FDA removes warning labels from GLP-1 weight-loss drugs
The U.S. health regulator on Tuesday asked drugmakers to remove label warnings about a potential risk of suicidal thoughts from widely used GLP-1 weight-loss drugs, including Novo Nordisk’s Wegovy and Eli Lilly’s Zepbound, reports BritPanorama.
This request, also covering Novo’s older weight-loss drug Saxenda, follows a review by the U.S. Food and Drug Administration (FDA) which found no evidence linking GLP-1 receptor agonists to an increased risk of suicidal thoughts or behavior.
Originally developed to treat type 2 diabetes, GLP-1 receptor agonists mimic a gut hormone that suppresses appetite, creating a feeling of fullness.
The FDA had previously reached a similar conclusion following a preliminary review in 2024, acknowledging at that time that it could not rule out a small risk due to limited data.
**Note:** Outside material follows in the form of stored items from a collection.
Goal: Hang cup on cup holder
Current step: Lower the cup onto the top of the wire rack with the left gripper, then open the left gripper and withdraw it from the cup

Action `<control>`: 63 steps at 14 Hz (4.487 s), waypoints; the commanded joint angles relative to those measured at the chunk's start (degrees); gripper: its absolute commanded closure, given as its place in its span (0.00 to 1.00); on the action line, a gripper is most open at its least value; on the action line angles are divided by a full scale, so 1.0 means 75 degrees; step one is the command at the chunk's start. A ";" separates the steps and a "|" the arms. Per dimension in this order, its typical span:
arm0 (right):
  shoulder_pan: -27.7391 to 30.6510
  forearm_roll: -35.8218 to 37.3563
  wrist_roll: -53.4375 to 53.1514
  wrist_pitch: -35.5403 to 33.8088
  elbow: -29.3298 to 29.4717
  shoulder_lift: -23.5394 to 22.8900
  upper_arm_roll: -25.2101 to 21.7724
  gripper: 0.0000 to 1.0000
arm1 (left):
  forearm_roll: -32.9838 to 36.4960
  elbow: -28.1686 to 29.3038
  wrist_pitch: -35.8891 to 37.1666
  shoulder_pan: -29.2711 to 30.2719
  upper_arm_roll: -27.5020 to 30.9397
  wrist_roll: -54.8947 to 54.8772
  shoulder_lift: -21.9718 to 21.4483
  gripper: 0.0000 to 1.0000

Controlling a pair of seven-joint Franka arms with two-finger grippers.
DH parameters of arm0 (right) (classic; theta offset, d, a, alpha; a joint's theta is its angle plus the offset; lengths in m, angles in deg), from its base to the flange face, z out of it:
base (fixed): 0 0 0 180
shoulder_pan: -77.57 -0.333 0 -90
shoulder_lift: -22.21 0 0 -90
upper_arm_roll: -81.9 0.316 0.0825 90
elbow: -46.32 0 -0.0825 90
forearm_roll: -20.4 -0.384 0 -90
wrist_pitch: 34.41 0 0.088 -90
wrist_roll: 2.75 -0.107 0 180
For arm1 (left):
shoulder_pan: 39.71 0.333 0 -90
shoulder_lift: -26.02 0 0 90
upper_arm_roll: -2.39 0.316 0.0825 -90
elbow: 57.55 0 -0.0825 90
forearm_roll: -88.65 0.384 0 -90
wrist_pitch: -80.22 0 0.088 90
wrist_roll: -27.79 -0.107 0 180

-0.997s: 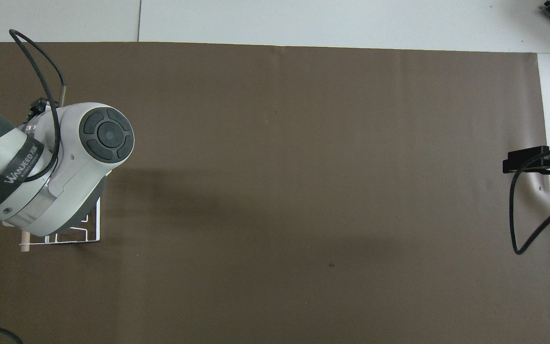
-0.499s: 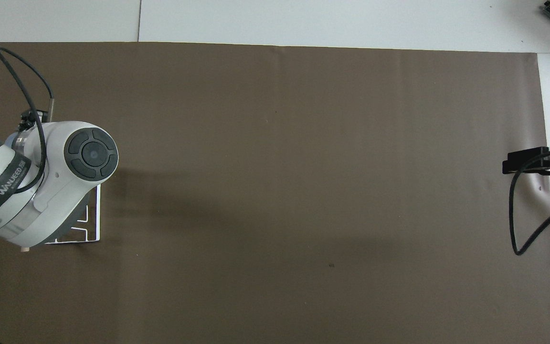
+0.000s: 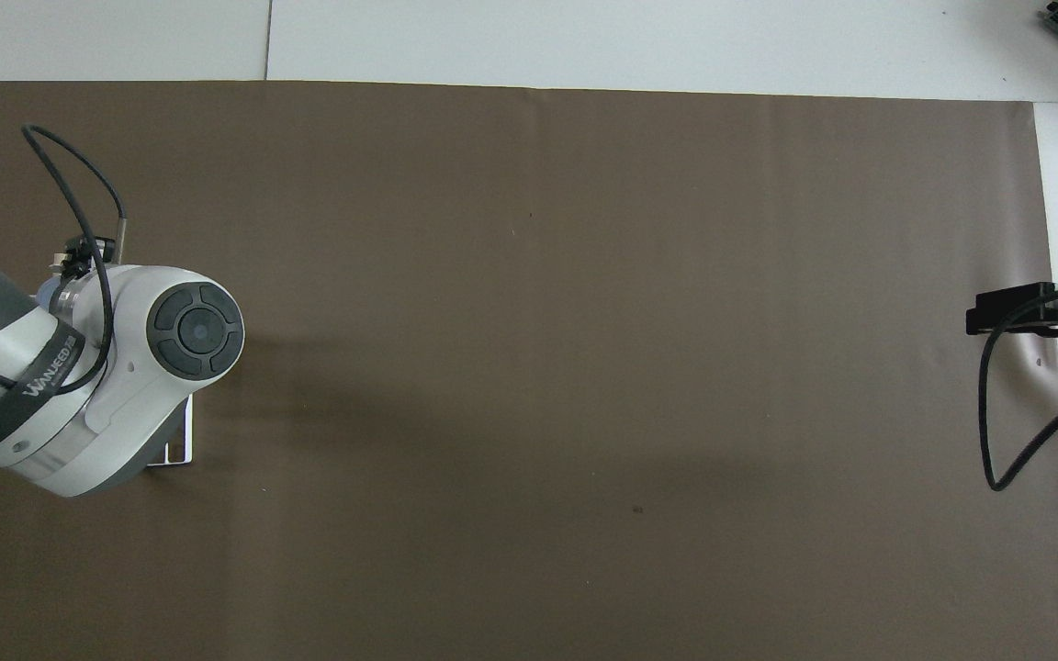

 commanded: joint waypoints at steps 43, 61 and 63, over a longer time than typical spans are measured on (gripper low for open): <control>0.0013 -0.0086 -0.0269 -0.0033 -0.0190 0.0141 0.0111 0.00 | -0.7078 -0.3562 0.3004 0.0164 0.0108 0.6781 -0.0308 0.00; -0.0034 0.0183 -0.0351 0.0283 -0.0354 0.0129 0.0193 0.00 | -0.7313 -0.5048 0.3963 -0.1466 0.2757 0.6792 0.0325 0.00; -0.0034 0.0172 -0.0304 0.0295 -0.0378 0.0129 0.0193 0.00 | -0.7313 -0.5097 0.3966 -0.1466 0.2768 0.6769 0.0279 0.00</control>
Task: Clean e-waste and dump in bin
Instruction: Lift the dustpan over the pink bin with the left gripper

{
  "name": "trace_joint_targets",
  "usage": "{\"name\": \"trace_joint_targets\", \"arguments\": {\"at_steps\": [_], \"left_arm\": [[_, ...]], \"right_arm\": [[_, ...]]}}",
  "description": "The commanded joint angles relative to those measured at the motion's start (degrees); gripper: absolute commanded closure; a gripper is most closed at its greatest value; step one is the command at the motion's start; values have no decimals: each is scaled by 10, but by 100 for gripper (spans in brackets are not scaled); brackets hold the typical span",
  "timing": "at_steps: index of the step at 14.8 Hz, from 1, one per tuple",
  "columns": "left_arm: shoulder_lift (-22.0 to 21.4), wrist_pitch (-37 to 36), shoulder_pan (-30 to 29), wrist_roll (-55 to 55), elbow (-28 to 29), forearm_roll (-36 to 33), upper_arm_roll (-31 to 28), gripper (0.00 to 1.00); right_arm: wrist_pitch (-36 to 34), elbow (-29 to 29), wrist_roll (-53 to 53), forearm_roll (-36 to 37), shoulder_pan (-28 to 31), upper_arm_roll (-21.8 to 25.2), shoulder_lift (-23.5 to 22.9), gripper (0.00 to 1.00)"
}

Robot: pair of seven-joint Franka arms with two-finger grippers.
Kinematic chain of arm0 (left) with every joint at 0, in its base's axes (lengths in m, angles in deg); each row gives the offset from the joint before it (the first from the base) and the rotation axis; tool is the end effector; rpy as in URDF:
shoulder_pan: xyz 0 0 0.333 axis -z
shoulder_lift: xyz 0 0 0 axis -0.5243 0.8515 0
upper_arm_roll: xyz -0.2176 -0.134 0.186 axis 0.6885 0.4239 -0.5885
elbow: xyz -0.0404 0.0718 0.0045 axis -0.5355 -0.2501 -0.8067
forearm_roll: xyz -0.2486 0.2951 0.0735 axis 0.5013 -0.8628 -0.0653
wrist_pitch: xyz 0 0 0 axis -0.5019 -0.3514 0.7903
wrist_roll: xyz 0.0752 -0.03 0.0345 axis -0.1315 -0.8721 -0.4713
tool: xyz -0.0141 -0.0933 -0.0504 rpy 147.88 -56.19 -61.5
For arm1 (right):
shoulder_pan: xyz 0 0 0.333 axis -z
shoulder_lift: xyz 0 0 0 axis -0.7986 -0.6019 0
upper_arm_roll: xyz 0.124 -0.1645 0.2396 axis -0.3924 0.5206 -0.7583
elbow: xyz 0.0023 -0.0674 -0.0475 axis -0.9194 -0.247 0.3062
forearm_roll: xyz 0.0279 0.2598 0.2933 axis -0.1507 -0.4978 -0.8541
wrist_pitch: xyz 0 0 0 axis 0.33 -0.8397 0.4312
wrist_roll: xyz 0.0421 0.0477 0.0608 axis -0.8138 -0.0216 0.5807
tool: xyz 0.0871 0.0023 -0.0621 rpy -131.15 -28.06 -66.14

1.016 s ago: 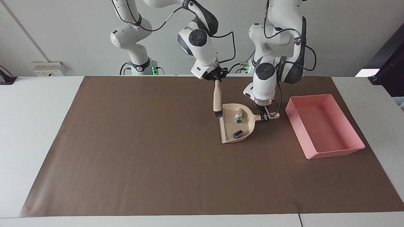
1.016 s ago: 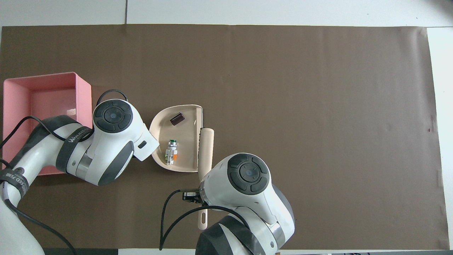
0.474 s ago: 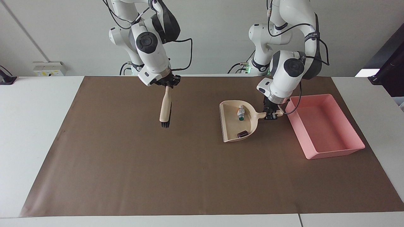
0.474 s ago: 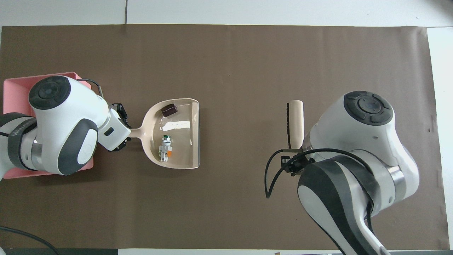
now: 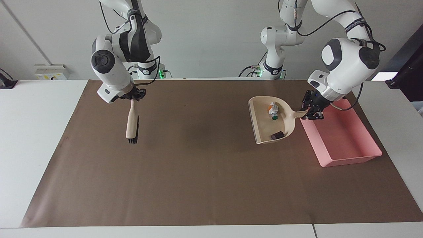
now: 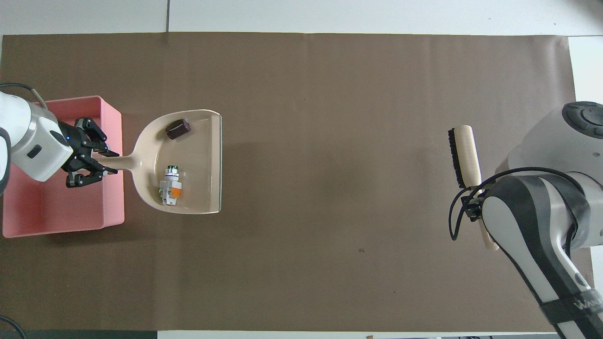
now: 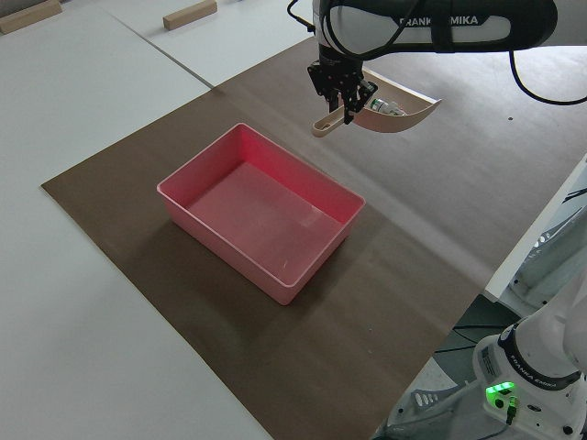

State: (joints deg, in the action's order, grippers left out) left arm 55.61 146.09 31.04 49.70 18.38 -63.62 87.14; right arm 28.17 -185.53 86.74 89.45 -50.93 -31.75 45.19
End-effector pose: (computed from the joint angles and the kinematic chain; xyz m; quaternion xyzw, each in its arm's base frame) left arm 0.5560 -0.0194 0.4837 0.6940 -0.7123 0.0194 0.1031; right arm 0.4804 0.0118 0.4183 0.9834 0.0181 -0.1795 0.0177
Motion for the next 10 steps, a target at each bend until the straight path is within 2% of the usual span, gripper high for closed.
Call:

On Tuesday, the regulator stated it had conducted further analyses of placebo-controlled clinical trials involving GLP-1 drugs, which did not show an increased risk of suicidal thoughts or behavior compared to placebo, nor of other psychiatric side effects like anxiety, depression, irritability, or psychosis.
The review encompassed 91 trials involving 107,910 patients, including 60,338 who received a GLP-1 drug and 47,572 who were given a placebo, it reported.
Eli Lilly and Novo Nordisk did not immediately respond to requests for comment.